通过分析电网设备负载、重过载以及线路卡脖子等相关信息,实施电网薄弱环节监测。依托电网关键运行指标计算结果,分析电网薄弱环节,对不同区域的电网运行情况进行评价,及时发现电网运行问题,提升输、配电网的计算分析能力,支撑规划部门发现电网存在问题,合理分配电网设施下一步投资方向。
2.2 市场售电量预测分析
针对售电量特性监测开展分析。利用营销基础数据平台、用电信息采集系统、营销档案系统等系统,以及营销大数据存储技术,结合相关负荷特性指标,基于从时间、高低压用户(含大客户及高风险客户)、行业及用电类别等多个维度进行建模、详细剖析和监测月均负荷及日负荷情况,分析全省范围的负荷分布情况。同时,对永久性减容销户、暂停/恢复、客户群、电能替代、气象、分布式电源、自备电厂、大用户直购电等影响因素进行关联分析和负荷监测。
同时对售电量预测进行分析。以售电量影响因素分析结果为基础,构建售电量预测模型和用电趋势预测模型,按照日期类型(如节假日及特殊假期)进行区别预测,同时针对大用户、气象敏感度用户群、面临淘汰的高耗能行业、政策电价用电用户等进行售电预测,并对预测结果进行持续跟踪,发现偏差后及时修正。通过负荷监测,预测各地区短期售电量,对负荷数据进行统计分析,支撑有序用电执行效果评估。
2.3 配变重过载预警分析
基于大数据挖掘技术的配变重过载预测分析,能够更加准确,运用回归算法,构建重过载预警模型,建设每周预报(短期)、迎峰度夏、农排专题(中期)分析场景,实现短期和中期配变重过载情况预测。场景将对全市及各区持续发生的配变持续重过载情况进行跟踪分析,重点监测特定时段及区域的配变负载(如采暖期间负荷突然增加),对异常数据进行捕获和钻取分析(如配变容量数据不准确)。同时,对短期(周)及中期(年)的重过载情况进行预测,并与实际发生情况进行比对。
3 系统架构设计及实现
此项目基于Hadoop框架进行设计开发,Hadoop框架中有MapReduce、Hbase和HDFS三大核心设计。MapReduce是一种编程模型,用于大规模数据集(大于1TB)的并行运算。概念“Map(映射)”和“Reduce(归约)”,是它们的主要思想,可以把一个复杂的任务划分为若干个简单的任务分发给网络上的多个节点同时处理。HBase-Hadoop Database,是一个高可靠性、高性能、面向列、可伸缩的分布式存储系统,HBase在Hadoop之上提供了类似于Bigtable的能力,利用HBase技术可在廉价PC Server上搭建起大规模结构化存储集群。HDFS是一个主从结构,一个HDFS集群是由一个名字节点,它是一个管理文件命名空间和调节客户端访问文件的主服务器。HDFS的高容错性、高吞吐量等特点使得HDFS适合那些有着超大数据集(large data set)的应用程序。
3.1 系统架构
大数据平台为业务系统大数据应用开发、运行提供统一的平台支撑。其总体架构包括数据整合、数据存储、数据计算、数據分析、平台服务、安全管理、配置管理等模块,并提供各种形式的服务对业务应用提供支撑。大数据平台总体架构图如图1所示。
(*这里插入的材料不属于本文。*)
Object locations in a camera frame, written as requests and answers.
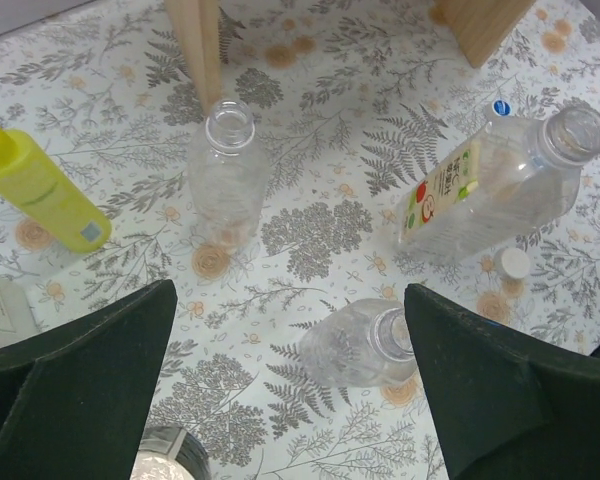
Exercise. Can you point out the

数据整合:通过数据抽取(ETL)、实时数据采集、文件数据采集、数据库实时复制等多种技术从外部数据源抽取和采集结构化数据(关系数据库记录)、半结构化数据(日志、邮件等)、非结构化数据(文件、视频、音频、网络数据流等)到大数据平台的hive库中。
数据存储:负责进行大数据的存储,针对全数据类型和多样计算需求,以海量规模存储、快速查询读取为特征,存储来自外部数据源的各类数据,支撑数据处理层的高级应用。通常情况下,非结构化数据存储在分布式文件系统HDFS中,半结构化数据采用列式数据库或键值数据库,结构化数据采用行式存储数据库存储,实时性高、计算性能要求高的数据存储在内存数据库或实时数据库。
数据计算:对多样化的大数据提供流计算、批量计算、内存计算、查询计算等计算功能,允许对分布式存储的数据文件或内存数据进行查询和计算。通过Storm流计算技术提供实时分析处理的计算能力,实现实时决策、预警等。通过离线计算提供落地数据的计算能力,实现数据的批量处理。
数据分析:基于Hadoop技术对多样化的大数据进行加工、处理、分析、挖掘,产生新的业务价值,发现业务发展方向,提供业务决策依据。
平台服务:将底层数据分析工具、组件等能力封装后为业务系统的大数据应用提供平台服务支撑,包含存储服务、计算服务、分析服务、展现服务等。
3.2 技术架构
大数据平台技术组件以集成成熟开源产品为主,并对现有可重用的SG-ERP组件进行提升改造,相关生产应用可适时迁移至大数据平台。
大数据平台技术架构包含数据整合、数据存储、数据计算、数据分析、平台服务5个层次,在数据整合方面,融合实时消息队列、数据抽取、日志采集、服务接口等技术,实现异构数据的快速接入;在数据存储方面,采用关系数数据库、分布式文件系统、分布式列式数据库、内存数据库等存储技术,满足海量数据实时、准实时存储需求;在数据计算方面,提供流计算、批量计量、内存计算等数据处理技术;在数据分析方面,采用开源挖掘工具R语言、Mahout,并构建分布式数据挖掘算法库;同时,完善智能分析决策平台的分析模型设计器,构建统一的分析建模能力和运行引擎。在平台服务方面,提供统一的存储、计算、分析、展现等服务。
4 结语
随着电力企业各业务系统数据量的不断增大,以及业务部门数据价值挖掘需求的持续增长,迫切需要用好大数据平台这一数据分析和挖掘技术手段,充分地分析企业信息数据资源,从而可以增强企业的价值创造力和核心竞争力,为用户提供更优质的服务。
参考文献
[1] 肖广娣,凌云.大数据时代信息安全分析[J].电脑知识與技术,2013(9):7937-7938.
[2] 林清滢.基于Hadoop的云计算模型[J].现代计算机,2010(7):114-115.